Studio album by Petra
- Released: 1984
- Studio: Mama Jo's, North Hollywood
- Genre: Christian rock
- Length: 41:15
- Label: StarSong, A&M
- Producer: Jonathan David Brown

Petra chronology
| Not of this World (1983) | Beat the System (1984) | Captured in Time and Space (1986) |

= Beat the System (album) =

Beat the System is the seventh studio album of the Christian rock band Petra. It was released in late 1984.

It is the first album to feature John Lawry on keyboards, though he joined towards the end of the recording process. Lawry's contributions were limited to overdubs on the songs "Beat the System", "Clean" and "Adonai", producer Jonathan David Brown has said. Most of the keyboards on the album, as well as all the bass and drum parts, were performed by session musician Carl Marsh; Petra members Mark Kelly (bass) and Louie Weaver (drums) did not perform on the album. Fairlight programmer Rhett Lawrence added some elements to "Clean" and "Hollow Eyes". Carl Marsh's programming, under the direction of producer Jonathan David Brown, veered the sound of the album more in the synth-rock genre of music. The album was nominated for a Grammy Award for Best Gospel Performance by a Duo or Group in 1986.

Professional ratings
Review scores
| Source | Rating |
| AllMusic | Star |

== Content ==
The album includes the band's second cover of "God Gave Rock and Roll to You", the first being on 1977's Come and Join Us. While the album credits Argent's Russ Ballard as sole songwriter this version, like the earlier version, contains lyrics not heard in the original Argent version.

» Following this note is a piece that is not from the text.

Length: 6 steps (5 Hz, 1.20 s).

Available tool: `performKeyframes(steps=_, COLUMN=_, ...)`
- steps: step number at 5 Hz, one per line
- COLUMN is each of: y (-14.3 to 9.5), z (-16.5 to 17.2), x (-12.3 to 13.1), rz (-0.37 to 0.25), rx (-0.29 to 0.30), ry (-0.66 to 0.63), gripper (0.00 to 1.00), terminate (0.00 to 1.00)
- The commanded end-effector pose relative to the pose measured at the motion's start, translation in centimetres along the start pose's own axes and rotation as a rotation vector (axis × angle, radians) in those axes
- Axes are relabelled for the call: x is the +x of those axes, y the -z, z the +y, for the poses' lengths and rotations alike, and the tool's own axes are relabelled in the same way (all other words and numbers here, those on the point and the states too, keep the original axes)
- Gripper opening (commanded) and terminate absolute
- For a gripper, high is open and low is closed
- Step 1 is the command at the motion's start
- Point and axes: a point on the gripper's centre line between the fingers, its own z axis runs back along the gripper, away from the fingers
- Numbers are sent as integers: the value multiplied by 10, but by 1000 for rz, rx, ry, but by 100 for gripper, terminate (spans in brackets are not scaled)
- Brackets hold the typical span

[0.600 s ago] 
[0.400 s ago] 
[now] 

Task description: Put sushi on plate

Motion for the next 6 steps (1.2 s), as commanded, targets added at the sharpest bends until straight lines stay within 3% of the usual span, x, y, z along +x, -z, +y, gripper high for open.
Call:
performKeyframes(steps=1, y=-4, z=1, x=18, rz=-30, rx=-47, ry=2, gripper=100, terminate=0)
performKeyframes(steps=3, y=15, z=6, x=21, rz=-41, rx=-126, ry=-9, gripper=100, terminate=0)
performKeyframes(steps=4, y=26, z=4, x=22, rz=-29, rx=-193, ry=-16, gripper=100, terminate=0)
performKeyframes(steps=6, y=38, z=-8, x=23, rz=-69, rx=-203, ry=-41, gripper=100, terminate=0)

Guitarist Bob Hartman stated that the recordings of some songs were left unfinished for the album and subsequently never released.

== Track listing ==
All songs written by Bob Hartman, except where noted.
1. "Beat the System" – 4:22
2. "Computer Brains" – 4:01
3. "Clean" – 3:01
4. "It Is Finished" – 3:52
5. "Voice in the Wind" – 4:30
6. "God Gave Rock and Roll to You" (Words & Music by Russ Ballard) – 3:54
7. "Witch Hunt" – 4:34
8. "Hollow Eyes" – 4:03
9. "Speak to the Sky" – 4:16
10. "Adonai" – 4:42

== Personnel ==
Petra
- Bob Hartman – lead guitars, backing vocals
- Greg X. Volz – lead vocals, vocal arrangements
- John Lawry – keyboards, additional synthesizer programming, synth solo (1, 3, 10), backing vocals
- Mark Kelly – bass guitar, synth bass, backing vocals
- Louie Weaver – drums, percussion

Additional musicians
- Carl Marsh – Fairlight programming (keyboards, bass, drums and other embellishments), arrangements
- Rhett Lawrence – additional Fairlight programming
- Jonathan David Brown – arrangements, vocal arrangements

Production
- Jonathan David Brown – producer, recording at Mama Jo's Recording Studios, North Hollywood, California, additional recording at The Bennett House, Franklin, Tennessee, mixing
- Todd Van Etten – recording assistant
- J.T. Cantwell – recording assistant
- Don Cobb – recording assistant
- Steve Hall – mastering at Future Disc Systems (Hollywood, California).